Really, they wanted us to understand that the ideal thing to do would be to go and see him. He’s your patient, you know him and the son didn’t feel like this required an ambulance. You don’t know what kind of care he’s going to get from the out-of-hours team and he is your responsibility.
 
Then, they threw in a few caveats.
 
Scenario 1) Your son made you promise to come and see his play tonight. It starts at 5.30.
 
Scenario 2) You and your partner have been struggling with your relationship for some time. You are going away this weekend and have arranged to meet them straight after you finish work. It’s likely to be a make or break weekend.
 
Some people decided at Scenario 1 that one of their “unless” factors would be putting their family and children first. Others decided that Scenario 2 was their “unless” factor. Others felt that actually neither of those factors shook their resolve to do something for the patient. Either way, most people have a point at which they have to prioritise something above your circumstance at that moment.
 
Families – people – change.

In the Book of Mormon we’re assured that there’s a foundation – an answer to the questions that we have – that we can completely rely on. God is an unchanging being who will love us always and can always be there for us as he’s not restricted by time constraints or distances.

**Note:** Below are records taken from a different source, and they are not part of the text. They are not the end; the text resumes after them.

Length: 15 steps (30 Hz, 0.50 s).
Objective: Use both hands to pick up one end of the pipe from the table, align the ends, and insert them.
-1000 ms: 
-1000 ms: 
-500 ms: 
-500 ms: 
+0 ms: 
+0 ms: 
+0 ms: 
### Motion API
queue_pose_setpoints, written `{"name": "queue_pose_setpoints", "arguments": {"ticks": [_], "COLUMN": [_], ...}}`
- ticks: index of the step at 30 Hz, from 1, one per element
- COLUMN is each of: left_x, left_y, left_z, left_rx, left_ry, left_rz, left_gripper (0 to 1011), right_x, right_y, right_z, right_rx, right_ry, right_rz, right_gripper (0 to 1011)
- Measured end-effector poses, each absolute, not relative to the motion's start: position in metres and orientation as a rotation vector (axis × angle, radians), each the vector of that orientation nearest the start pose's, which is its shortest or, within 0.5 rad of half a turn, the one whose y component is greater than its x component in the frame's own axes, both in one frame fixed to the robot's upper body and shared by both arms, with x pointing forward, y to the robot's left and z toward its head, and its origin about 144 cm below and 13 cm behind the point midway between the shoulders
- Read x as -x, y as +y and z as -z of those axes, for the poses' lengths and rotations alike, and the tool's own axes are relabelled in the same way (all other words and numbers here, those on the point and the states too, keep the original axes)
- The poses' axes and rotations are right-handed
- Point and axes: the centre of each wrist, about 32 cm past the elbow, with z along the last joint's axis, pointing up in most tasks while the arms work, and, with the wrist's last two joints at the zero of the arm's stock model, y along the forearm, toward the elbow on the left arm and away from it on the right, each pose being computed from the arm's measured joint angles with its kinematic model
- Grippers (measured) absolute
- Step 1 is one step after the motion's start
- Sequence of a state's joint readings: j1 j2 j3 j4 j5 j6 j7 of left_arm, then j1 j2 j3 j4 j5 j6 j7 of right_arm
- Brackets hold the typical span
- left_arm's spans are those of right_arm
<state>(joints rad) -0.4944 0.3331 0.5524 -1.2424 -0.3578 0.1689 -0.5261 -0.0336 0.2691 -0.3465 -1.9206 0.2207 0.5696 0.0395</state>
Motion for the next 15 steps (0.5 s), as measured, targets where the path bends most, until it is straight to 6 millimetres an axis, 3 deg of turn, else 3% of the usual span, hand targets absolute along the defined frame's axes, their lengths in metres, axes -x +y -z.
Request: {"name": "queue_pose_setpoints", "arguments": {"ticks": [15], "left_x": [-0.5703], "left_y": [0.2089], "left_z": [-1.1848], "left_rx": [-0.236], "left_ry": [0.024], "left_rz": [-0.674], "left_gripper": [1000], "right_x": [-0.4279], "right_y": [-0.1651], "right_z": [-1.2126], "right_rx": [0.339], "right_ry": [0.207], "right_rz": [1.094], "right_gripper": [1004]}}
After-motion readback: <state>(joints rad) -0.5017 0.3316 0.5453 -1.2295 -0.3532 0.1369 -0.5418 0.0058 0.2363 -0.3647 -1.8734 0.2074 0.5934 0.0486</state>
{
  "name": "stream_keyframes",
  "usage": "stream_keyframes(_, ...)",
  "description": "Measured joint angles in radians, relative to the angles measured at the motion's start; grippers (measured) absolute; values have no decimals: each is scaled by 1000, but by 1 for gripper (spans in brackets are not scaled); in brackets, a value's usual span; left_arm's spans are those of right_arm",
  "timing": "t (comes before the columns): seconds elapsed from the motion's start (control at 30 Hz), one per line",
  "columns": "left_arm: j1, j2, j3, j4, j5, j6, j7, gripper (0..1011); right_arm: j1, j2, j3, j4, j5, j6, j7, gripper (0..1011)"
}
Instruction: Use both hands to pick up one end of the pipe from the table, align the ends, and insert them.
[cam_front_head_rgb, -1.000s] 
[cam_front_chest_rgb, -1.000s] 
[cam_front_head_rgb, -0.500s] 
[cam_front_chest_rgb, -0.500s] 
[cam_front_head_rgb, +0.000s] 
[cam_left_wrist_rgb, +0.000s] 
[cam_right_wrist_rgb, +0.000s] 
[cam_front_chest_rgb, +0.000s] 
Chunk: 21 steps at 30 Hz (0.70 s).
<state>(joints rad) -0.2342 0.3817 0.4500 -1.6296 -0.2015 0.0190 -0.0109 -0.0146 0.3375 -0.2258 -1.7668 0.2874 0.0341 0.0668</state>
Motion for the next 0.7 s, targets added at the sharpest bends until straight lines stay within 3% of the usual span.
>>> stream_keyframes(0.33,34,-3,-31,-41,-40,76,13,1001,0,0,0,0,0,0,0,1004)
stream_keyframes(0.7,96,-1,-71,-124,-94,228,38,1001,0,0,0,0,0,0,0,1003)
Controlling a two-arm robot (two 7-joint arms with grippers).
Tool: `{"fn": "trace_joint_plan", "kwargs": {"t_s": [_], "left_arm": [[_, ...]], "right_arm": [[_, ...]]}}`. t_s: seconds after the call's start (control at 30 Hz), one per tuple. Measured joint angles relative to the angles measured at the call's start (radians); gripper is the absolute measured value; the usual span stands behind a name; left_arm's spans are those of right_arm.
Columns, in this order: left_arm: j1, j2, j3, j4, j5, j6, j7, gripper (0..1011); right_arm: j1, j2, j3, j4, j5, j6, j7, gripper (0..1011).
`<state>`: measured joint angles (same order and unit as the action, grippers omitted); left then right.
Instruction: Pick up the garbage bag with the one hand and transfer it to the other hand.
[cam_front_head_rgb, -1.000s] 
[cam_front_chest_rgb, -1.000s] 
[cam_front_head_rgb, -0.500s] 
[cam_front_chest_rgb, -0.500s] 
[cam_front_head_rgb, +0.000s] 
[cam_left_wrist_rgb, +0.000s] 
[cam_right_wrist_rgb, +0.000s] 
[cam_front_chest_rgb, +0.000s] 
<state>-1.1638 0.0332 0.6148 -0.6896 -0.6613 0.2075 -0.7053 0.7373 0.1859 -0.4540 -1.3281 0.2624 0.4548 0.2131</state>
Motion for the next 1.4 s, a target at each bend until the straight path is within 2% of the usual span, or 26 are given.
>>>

I've had times in my life where I've need to feel that foundation beneath me; the foundation that is there every day holding me up. I need it for comfort, I need it for courage and I need it a LOT for forgiveness.
 
People need these things and we can’t deny ourselves that comfort we get from being able to rely on something more without it affecting us. Friends and family can be our scaffolding, but we need a solid base to begin with. I've seen the need for comfort, reassurance, social interaction, conversation and non-judgmental advice on this placement. I feel that we underestimate the need for those things as we walk around getting involved in the trivial aspects of life.
 
Beyond all of these engineers, athletes, television producers, customer service representatives and students lay people that need to make sense of life. They all have stories. I want to play a positive part in people’s lives. I want to reassure, to comfort, to advise and be a medically-knowledgeable friend to those who need me. And if I can help them more fully understand this life in some small way, that’s what I’ll do.